Historicamente, as nossas comunidades sempre valorizaram o equilíbrio e a moderação em todas as suas formas - desde a arquitectura às relações interpessoais. "Dois dedos", como medida, podia simbolizar esse equilíbrio. Não é demais, nem de menos, mas o suficiente. É uma unidade de medida prática, fácil de visualizar e compreender. Os dedos são instrumentos universais para ilustrar quantidades pequenas e dois dedos são facilmente demonstráveis com as mãos.
"Dois dedos de testa" é uma expressão que pretendia denotar inteligência ou discernimento quando os usamos. Os "dois dedos" que se referem à altura da testa, expressam como as pessoas pensavam que uma testa mais alta poderia indicar maior inteligência ou capacidade mental. Assim, dizer que alguém tem "dois dedos de testa" era uma maneira de dizer que a pessoa possui um mínimo de inteligência ou bom senso.

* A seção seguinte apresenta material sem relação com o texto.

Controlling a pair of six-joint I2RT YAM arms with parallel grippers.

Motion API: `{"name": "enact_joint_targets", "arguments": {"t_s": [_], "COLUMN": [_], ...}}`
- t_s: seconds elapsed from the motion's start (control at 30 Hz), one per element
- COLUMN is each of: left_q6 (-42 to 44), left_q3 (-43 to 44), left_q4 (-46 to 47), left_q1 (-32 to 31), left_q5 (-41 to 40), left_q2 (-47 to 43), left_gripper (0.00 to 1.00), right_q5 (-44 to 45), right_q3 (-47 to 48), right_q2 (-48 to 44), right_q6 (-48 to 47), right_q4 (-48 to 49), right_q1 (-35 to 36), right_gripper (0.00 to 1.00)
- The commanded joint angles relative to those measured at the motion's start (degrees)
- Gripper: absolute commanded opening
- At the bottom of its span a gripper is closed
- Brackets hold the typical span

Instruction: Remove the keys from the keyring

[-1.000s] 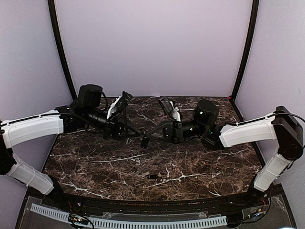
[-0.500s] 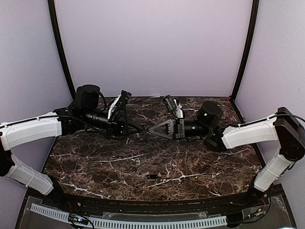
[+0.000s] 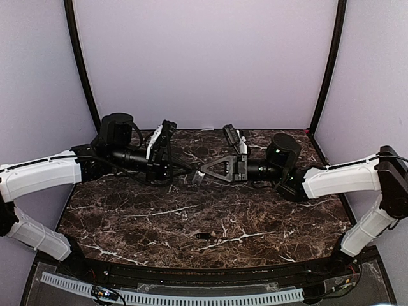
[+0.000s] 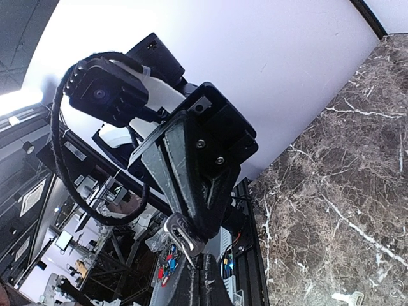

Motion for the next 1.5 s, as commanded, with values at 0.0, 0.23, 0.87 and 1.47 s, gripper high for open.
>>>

"Dois dedos de conversa" é uma expressão mais usada para descrever uma conversa breve e informal. "Dois dedos" neste contexto são uma unidade de medida para indicar algo curto ou pequeno. Portanto, "dois dedos de conversa" sugere uma troca de palavras rápida, sem entrar em detalhes ou prolongamentos.
Quando penso naquilo que se está a passar no COP28 nos Emirados Árabes Unidos, não posso deixar de pensar em “dois dedos de testa” e “dois dedos de conversa”. O The Guardian reportou as afirmações do presidente da COP28, o Sultão Al Jaber, que teria afirmado “não haver ciência” que indique ser necessário eliminar gradualmente os combustíveis fósseis para restringir o aquecimento global a 1.5ºC (quase 2ºC como “dois dedos”). Não é preciso ter “dois dedos de testa” para nos apercebermos da “incompreensibilidade” desta ideia vinda do presidente da própria COP28. Al-Jaber esclareceu as suas declarações explicando que os comentários que fez foram mal interpretados e tirados de contexto, reforçando a ideia da eliminação gradual dos combustíveis fósseis como inevitável e essencial. O que Al-Jaber continuou a afirmar, para dar algum sentido ao que disse, foi a ideia de não haver cenários científicos que sugiram que apenas a eliminação dos combustíveis fósseis alcançará o objetivo de limitar o aquecimento global a 1.5°C. Este é um exemplo perfeito do mercado da dúvida como exploraram Naomi Oreskes e Erik Conway em "Merchants of Doubt", onde a dúvida suscitada pela palavra "apenas" é o suficiente para diminuir o impulso na direcção de uma acção climática focada e incisiva como é necessário. A pergunta que o Papa Francisco fez há oito anos na Laudato Si' (57), e repetiu na Laudate Deum (60), continua a ecoar diante do cenário deste COP28 — «Aos poderosos, atrevo-me a repetir esta pergunta: "Para que se quer preservar hoje um poder que será recordado pela sua incapacidade de intervir quando era urgente e necessário fazê-lo?"»
Cada vez mais, ano após ano, os COP têm-se tornado em momentos de “dois dedos de conversa” inconsequentes. Avalio assim o desempenho desta conferência porque todos os anos os argumentos são os mesmos. Se o rumo entre duas conferências consecutivas fosse diferente, os argumentos seriam outros.
No entanto, pensando agora na quantidade de “dedos”, alguns poderiam questionar qual a razão da escolha do número dois. Será por ser mais uma convenção do que uma regra estrita? Por que não “um dedo” ou “três dedos”? A escolha de "dois dedos” é acidental ou intencional?
Não há resposta certa para estas perguntas. A expressão "dois dedos", enraizada na cultura de língua portuguesa, é mais do que uma mera medida porque "dois" é o mínimo que permite estabelecer nas nossas mentes a ideia de relação. "Dois" pode simbolizar um princípio de vida como: a busca pelo equilíbrio. Seja na arte, ciência, economia, na simples condução de uma conversa, ou na avaliação da inteligência, "dois dedos" serve como um lembrete da importância de encontrarmos o meio-termo em todas as fases e facetas da nossa vida. Por vezes, a sabedoria está em reconhecer que o suficiente pode ser apenas "dois dedos". Nem mais, nem menos.